| Prompt |
Out of the material that follows, write out exactly the lines from the line with "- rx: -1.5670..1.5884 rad" to the line with "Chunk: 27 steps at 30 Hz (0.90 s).", both ends included, and no others.

| Recorded information |
....................
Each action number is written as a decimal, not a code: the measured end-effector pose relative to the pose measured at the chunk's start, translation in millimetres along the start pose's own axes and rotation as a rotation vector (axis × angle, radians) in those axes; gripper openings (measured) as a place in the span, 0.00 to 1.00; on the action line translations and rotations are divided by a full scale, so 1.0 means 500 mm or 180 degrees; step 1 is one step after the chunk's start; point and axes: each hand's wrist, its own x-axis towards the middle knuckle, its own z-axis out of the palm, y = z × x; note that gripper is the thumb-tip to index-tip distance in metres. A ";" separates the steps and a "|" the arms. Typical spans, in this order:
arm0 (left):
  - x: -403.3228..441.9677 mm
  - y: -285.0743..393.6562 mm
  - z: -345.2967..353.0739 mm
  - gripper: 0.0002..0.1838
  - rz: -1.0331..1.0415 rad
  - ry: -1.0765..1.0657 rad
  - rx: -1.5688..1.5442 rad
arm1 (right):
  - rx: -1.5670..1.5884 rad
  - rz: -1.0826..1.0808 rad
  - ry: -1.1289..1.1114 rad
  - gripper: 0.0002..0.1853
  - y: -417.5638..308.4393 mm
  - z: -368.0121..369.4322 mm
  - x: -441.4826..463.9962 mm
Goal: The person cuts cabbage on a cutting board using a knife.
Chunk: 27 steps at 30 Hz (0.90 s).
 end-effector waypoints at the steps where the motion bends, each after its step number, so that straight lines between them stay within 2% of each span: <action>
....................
| Response to the task |
  - rx: -1.5670..1.5884 rad
  - rz: -1.0826..1.0808 rad
  - ry: -1.1289..1.1114 rad
  - gripper: 0.0002..0.1853
  - y: -417.5638..308.4393 mm
  - z: -368.0121..369.4322 mm
  - x: -441.4826..463.9962 mm
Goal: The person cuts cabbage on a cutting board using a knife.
Chunk: 27 steps at 30 Hz (0.90 s).

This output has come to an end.